This unsubstantiated misrepresentation of sex and sexuality has introduced a level of addition.

Addiction of sex of which pornography is the only means to satiate its thirst. In other words, pornography is pornography’s remedy.

Fake penises, synthetically enlarged breasts, bumps, artificial orgasm, fake ejaculations, exaggerated representation of orgasmic pleasure, Viagra-induced prolonged erection, sadomasochistic urge for sexual pleasure, the insincere and animalistic intention of copulation, untrue presentation of consummatory duration trick our brain into believing it true and valuable cause us quick and bigger orgasm than natural and primitive evolutionary ways.

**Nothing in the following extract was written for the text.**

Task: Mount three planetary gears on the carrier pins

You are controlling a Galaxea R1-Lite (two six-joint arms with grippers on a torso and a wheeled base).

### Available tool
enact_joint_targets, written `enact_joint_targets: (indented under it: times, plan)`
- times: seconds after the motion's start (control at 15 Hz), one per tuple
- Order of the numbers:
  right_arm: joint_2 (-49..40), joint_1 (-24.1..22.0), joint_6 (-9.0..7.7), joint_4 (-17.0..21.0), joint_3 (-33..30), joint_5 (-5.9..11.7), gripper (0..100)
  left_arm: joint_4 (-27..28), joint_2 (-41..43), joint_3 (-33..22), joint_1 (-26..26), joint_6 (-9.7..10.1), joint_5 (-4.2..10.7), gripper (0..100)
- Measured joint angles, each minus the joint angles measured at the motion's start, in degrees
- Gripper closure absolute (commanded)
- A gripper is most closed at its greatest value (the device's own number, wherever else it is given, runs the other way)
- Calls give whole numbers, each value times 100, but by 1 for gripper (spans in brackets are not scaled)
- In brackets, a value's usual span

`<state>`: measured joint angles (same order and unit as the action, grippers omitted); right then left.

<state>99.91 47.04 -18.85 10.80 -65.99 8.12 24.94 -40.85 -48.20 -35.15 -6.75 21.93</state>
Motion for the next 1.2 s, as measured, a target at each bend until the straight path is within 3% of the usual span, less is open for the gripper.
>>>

Some gently tried to persuade their lovers to act like porn stars, and they were increasingly interested in “fucking” as opposed to “making love.” Their sexual fantasy lives were increasingly dominated by the scenarios that they had, so to speak, downloaded into their brains, and these new scripts were often more primitive and more violent than their previous sexual fantasies.12

Author Norman Doidge writes, “Soft-core pornography’s influence is now most profound because, now that it is no longer hidden, it influences young people with little sexual experience and especially plastic minds, in the process of forming their sexual tastes and desires. Yet the plastic influence of pornography on adults can also be profound, and those who use it have no sense of the extent to which their brains are reshaped by it.12

The connection between drugs and pornography

To relate pornography addiction with the novelty that it provides the Coolidge Effect is often cited by researchers.

It is an unparalleled example of how sexual novelty can drive behaviour.

What will happen if you drop a male rat into a cage with a female partner? At first, there would be a frenzy of copulation, and then the male rat partner gets bored and tired of lovemaking, progressively. Because the male partner has already had enough of it, and will not be able to make love to his female partner ever she wanted it.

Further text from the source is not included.